Edit: On July 7th, the huggingface implementation was simplified to return a cleaner and easier to understand dict: https://github.com/huggingface/evaluate/issues/148

Solution

• Given a list of (summary, gold_summary) pairs, any ROUGE metric is calculated per each item in the list. In huggingface, you can opt-out of the aggregation part by adding `use_aggregator=False` and get these values returned.

For the aggregation, a bootstrap resampling is used [1, 2]. Bootstrap resampling is a technique used to extract confidence intervals [3, 4]. The idea is that for `n` samples, you draw `x` times a sample with replacement of size `n`, and then calculate some statistic for each resample. Now you get a new distribution called the `empirical bootstrap distribution`, which can be used to extract confidence intervals.

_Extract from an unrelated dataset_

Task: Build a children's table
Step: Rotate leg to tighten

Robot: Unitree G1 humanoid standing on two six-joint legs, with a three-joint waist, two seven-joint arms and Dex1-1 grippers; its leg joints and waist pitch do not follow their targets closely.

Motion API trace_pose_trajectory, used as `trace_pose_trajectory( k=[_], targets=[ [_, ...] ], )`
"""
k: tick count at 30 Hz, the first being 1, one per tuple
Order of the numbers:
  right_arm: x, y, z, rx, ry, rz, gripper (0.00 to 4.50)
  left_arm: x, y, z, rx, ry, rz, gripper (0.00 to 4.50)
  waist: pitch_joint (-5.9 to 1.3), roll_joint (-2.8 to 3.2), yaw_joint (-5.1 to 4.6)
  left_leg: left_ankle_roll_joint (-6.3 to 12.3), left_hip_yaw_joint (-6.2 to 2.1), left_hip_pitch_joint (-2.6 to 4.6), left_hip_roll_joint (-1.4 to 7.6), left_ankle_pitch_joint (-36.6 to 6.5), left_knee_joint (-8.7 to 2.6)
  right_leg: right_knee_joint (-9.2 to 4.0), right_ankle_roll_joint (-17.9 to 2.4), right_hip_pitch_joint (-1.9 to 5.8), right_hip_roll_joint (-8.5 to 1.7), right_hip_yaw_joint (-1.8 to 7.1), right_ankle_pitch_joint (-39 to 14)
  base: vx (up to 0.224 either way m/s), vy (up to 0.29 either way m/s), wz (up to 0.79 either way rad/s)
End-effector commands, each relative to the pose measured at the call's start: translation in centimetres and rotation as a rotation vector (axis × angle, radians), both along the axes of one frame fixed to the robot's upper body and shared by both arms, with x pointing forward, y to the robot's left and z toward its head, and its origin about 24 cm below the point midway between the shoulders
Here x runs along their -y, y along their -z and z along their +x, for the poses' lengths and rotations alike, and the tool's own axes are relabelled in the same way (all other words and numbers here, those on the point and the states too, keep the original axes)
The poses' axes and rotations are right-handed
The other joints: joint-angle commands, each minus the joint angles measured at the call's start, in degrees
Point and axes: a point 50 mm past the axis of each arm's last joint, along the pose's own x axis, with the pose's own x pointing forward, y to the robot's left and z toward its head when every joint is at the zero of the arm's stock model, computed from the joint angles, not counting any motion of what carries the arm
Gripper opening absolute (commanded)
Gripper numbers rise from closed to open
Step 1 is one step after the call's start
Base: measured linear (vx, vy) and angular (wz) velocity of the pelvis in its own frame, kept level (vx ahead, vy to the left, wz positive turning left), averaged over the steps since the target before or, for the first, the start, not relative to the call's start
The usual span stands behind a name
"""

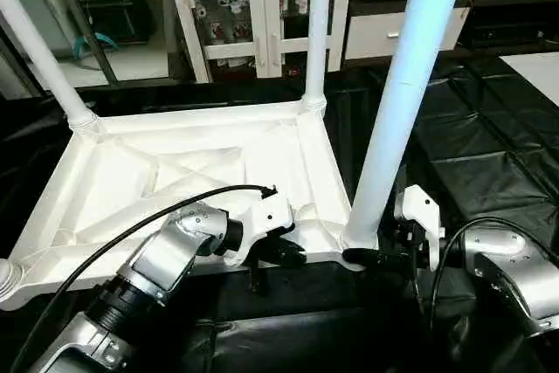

In the ROUGE implementation by google [4], they used:

• `n` for the number of resamples to run
• `mean` for the resample statistic
• `2.5th, 50th and 97.5th percentiles` to calculate the values for low, mid and high, respectively (can be controlled with the `confidence_interval` param)

## Randomness in ROUGE

Note that due to the bootstrapping technique used in ROUGE, it is non-deterministic, and can return different results for each run (see [5]). If you don't want to opt out from using the bootstrapping technique, you can set the seed in the load function, as such: `evaluate.load('rouge', seed=42)`.